But especially Sunak & Hunt have come across as genuinely decent people in their speeches these last twelve hours.
Some of the Tories have been extremely magnanimous and refreshingly honest in their speeches. Others, such as Susan Hall and that bloke who was in the BBC studio early doors, have come across as just petty and bitter. And as for Liz Truss hiding then doing a runner..... Unsurprisingly, all the Reform candidates came across as being thick bell-ends.
That's true. Sometimes you have to split the person from the party. I'm happy Labour won where I am but the outgoing Tory mp Mark Eastwood wasn't too bad. He was a bit of a yes man on votes during the pandemic and the Penistone Line isn't as good as he could have made it. But he did a lot of charity work and brought millions of pounds to the area including over 300k to Shelley football club.
I was going to post something similar. Despite battle lines being drawn in the build up, it's refreshing to see we haven't gone full United States in how we deal with winning and losing.
I was impressed by the outgoing Robert Buckland and the incoming Heidi Alexander at the Swindon South count. Mutual respect and thorough decency, a pity more can't be like them.
Agreed, Buckland sounds like he's been an excellent local MP and came across as a very decent bloke. Heidi Alexander was also very impressive.
I disagree. Sunak and Hunt have caused that much pain and misery to so many people, that one speech cannot erase this. I hope they rot.
It's odd isn't it... Some tories, after they've lost power... Come across as reasonable and decent. Sunak, Hunt, Mordaunt and Buckley spoke with reason. Yet when in power and especially when seeking re-election... They've lied to incredible degrees, some more than others. It makes you wonder if the adversarial nature of your politics is what pushes them to do what they do in power, the corruption of power itself or the pressure from advisers and influencers behind the scenes.
Adversarial politics is the biggest problem we have, the mindset where anything proposed by the other side has to be rejected is bull****
Agree with this, it was very refreshing to watch. It's a shame the rest of the campaign wasn't conducted in the same way,
Agree. It's another argument in favour of PR. Coalition governments (in theory at least) are far more conducive to cooperation, compromise, and generally being far more respectful towards each other.
I think first past the post elections does this - if we had Proportional Representation then parties would have to work with each other much more. Less adversarial and more representative of the whole country and instead of the ne party spending all it's time and energy undoing the work of the previous administration it would build on and modify that work.
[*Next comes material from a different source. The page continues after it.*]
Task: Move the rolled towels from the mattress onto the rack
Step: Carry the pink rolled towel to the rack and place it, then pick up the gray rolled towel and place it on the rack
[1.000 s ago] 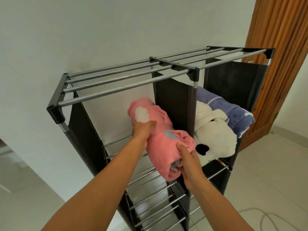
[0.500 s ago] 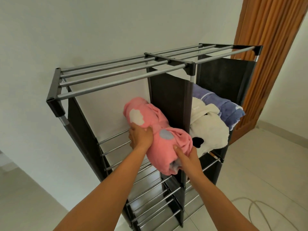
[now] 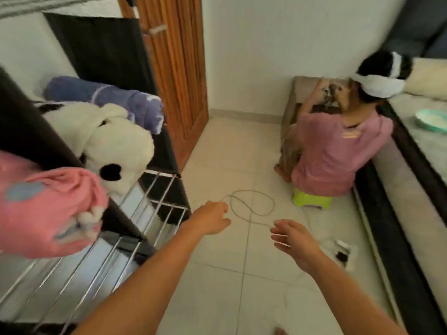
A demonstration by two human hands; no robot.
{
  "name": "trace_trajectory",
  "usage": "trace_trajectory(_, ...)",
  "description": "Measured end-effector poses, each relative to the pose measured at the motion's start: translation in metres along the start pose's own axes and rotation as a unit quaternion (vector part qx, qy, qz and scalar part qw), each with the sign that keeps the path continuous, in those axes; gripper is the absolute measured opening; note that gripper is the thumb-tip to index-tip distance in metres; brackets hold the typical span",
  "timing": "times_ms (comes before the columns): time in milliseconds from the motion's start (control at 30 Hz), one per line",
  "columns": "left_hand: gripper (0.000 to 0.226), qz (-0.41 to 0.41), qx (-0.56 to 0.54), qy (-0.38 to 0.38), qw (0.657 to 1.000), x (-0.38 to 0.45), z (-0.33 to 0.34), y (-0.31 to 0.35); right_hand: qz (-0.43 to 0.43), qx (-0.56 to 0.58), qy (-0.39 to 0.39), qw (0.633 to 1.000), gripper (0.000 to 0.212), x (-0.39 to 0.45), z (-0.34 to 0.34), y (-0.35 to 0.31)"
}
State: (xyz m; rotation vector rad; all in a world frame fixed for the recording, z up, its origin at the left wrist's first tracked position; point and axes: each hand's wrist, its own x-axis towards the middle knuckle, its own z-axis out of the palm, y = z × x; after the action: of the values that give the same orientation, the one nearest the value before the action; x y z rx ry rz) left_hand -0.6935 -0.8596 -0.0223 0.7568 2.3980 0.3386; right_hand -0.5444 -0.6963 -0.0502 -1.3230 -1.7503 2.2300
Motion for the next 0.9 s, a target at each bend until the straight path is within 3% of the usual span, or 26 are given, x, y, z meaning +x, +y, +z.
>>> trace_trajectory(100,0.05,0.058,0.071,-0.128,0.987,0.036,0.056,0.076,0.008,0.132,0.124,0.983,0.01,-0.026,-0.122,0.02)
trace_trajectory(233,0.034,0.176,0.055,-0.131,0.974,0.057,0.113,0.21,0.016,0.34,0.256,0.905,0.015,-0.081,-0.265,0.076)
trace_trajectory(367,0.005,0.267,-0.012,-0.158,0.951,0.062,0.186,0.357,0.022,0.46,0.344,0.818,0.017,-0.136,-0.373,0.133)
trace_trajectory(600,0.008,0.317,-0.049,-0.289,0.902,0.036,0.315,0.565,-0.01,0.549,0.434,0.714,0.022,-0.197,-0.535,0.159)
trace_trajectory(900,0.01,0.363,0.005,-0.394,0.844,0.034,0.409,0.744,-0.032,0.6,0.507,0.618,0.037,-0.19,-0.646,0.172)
By all accounts the outgoing MP where I am is well-liked, he housed a Ukrainian family for a while, runs marathons for charity and was apparently a good constituency MP. He was also an unashamed self-publicist who grasped any opportunity to sell himself as a great bloke, he voted to let the poorest kids go hungry at Christmas, fully supported the Rwanda farce, fully supported Brexit and despite representing a coastline constituency with many chalk rivers did absolutely nothing to oppose the dumping of raw sewage by the water companies. So yeah, decent bloke - **** him.
In an ideal world that could be the case. But if we look at the coalition years and even Mays minority govt, the British public didn't like sharing power. I'm also not sure how we'd get a kinder more amicable politics with 100+ reform MPs. I think that would be toxic beyond belief.